Call it what you will, but in recent emails both the General Motors Retiree Association (GMRA) and the National Retiree Legislative Network (NRLN) consider the ending of the GM retirement fund a definite breach in loyalty. No doubt it is a throwing under the bus; and if GM can do this to its own, then imagine what might happen to customers over time.
For sure, it’s not a great image message for GM. You might even justify the move by General Motors Company (NYSE: GM) as financially prudent. Nonetheless, this financial reengineering has still soured the attitudes of a majority of GM retirees who have been sending emails to the retiree organizations in a grass roots effort to even protest before the government. Reason is, this kind of financial re-engineering will also create more pension risks to the remaining pension plans by eliminating PBGC protections. It will also significantly reduce PBGC premium contributions from companies.
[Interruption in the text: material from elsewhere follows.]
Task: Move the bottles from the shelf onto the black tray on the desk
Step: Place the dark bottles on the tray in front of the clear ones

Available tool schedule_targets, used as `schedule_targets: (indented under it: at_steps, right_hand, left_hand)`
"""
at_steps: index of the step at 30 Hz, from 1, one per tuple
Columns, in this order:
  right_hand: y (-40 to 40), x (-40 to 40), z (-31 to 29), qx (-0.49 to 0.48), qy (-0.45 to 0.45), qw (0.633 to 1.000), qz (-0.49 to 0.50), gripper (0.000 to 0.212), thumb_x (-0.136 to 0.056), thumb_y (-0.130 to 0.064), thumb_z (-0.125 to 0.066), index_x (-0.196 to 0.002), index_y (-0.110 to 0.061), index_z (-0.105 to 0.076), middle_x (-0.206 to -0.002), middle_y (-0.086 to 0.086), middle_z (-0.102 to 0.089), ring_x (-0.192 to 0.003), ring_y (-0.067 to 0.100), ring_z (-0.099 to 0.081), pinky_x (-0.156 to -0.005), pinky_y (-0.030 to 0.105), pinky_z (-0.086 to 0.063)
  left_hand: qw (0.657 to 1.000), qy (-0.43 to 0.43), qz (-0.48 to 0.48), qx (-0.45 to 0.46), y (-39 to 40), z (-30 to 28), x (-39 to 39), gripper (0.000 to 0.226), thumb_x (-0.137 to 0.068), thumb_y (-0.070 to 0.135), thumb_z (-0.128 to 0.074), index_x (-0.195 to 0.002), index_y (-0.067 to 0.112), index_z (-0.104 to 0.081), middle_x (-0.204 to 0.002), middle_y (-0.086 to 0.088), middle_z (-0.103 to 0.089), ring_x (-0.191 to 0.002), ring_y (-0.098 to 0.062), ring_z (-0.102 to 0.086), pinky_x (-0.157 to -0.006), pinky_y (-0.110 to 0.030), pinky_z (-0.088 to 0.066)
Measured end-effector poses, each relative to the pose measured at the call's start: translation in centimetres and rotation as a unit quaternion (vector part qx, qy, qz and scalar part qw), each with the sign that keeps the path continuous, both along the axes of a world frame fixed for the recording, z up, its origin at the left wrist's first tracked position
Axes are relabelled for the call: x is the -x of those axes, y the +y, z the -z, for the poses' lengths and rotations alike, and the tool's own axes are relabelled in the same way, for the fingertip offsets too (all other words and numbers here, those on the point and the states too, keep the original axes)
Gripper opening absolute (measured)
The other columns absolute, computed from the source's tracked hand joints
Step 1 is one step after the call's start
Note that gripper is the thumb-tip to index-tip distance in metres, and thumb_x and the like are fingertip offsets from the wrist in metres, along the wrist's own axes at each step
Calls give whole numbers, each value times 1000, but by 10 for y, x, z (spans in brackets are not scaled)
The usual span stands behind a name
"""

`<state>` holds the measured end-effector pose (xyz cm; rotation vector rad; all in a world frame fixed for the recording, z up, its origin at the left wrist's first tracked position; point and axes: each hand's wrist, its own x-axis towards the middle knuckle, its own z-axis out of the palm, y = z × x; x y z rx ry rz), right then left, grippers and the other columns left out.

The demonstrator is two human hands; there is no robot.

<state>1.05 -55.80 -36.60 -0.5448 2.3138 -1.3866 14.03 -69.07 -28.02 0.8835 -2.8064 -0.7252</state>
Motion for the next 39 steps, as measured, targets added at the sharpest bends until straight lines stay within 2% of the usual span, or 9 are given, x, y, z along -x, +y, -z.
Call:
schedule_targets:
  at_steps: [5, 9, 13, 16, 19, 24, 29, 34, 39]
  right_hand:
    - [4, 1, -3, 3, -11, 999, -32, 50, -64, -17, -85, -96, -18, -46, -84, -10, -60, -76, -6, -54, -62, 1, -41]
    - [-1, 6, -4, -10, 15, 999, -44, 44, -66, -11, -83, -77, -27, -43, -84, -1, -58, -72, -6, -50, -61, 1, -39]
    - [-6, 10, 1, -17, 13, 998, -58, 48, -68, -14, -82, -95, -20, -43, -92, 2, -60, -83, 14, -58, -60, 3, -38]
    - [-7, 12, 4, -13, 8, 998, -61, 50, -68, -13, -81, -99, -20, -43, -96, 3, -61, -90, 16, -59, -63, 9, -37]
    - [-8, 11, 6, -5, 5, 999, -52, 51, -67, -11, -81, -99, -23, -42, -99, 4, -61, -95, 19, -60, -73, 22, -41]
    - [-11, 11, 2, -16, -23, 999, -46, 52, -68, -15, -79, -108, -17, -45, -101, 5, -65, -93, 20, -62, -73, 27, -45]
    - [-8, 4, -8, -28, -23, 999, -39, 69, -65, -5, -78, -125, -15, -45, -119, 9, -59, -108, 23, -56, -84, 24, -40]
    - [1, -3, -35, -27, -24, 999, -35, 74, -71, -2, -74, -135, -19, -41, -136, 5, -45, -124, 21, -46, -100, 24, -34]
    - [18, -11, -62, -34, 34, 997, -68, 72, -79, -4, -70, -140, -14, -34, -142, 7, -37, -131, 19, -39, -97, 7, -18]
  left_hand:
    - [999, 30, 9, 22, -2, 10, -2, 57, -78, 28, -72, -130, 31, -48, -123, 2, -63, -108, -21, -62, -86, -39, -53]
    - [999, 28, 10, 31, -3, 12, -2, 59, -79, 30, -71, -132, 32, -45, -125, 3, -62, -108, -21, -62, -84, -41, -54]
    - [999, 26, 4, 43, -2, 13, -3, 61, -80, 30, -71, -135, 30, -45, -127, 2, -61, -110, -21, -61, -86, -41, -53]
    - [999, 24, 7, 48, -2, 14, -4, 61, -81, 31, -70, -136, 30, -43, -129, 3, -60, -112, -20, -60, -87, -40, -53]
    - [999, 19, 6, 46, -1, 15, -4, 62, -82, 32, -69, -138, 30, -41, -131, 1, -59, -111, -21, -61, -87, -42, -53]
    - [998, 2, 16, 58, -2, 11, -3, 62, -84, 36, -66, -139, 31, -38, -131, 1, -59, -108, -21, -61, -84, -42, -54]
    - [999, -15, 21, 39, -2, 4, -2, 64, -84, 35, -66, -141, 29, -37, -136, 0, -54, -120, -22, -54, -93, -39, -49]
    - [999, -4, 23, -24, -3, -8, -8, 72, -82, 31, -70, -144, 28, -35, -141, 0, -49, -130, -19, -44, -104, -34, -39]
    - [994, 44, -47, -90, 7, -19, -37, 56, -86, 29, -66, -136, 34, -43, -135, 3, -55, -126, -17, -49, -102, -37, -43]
Fact is, Ford offered lump sum buyouts as well. However, Ford did not take the low road by palming the entire pension plan into an annuity-based entity like Prudential. Even Chrysler has stated that it has no intention of ending its pension plan for salaried retirees.
Of course, Prudential is not complaining, as they are being paid handsomely to take over. Perhaps that is why the monthly benefit is not easily matched by other life insurance companies, including Oxford Life and Security Benefits Corporation which sell indexed annuities with bonus growth and legacy preservation options. Problem is, while you wait a year or two to grow the amount toward an equivalent income, what are retirees supposed to draw from in the meantime? The only choice is savings or IRA; and that's supposed to supplement for the remainder of life.
Be apprised, only a life insurance company can guarantee an income in an annuity form; in this case, Prudential is a group annuity. However, many outside advisors like Mainstay Capital are chomping at the bit to get a hold of all those lump sum dollars to create bond ladders and portfolio mixes in an attempt to preserve legacy funds as well as growth.
According to the NRLN and the GMRA, General Motors is going to give Prudential $3.5 to $4.5 billion to replace its salaried retirees' pension plan with an annuity that will provide steady income, but not provide salaried retirees with the financial protection of ERISA and the PBGC if Prudential went belly up. For the record, on a solvency rating, Oxford Life and Security benefits are higher on the security chain, according to the Standard Analytical Service 2012 report.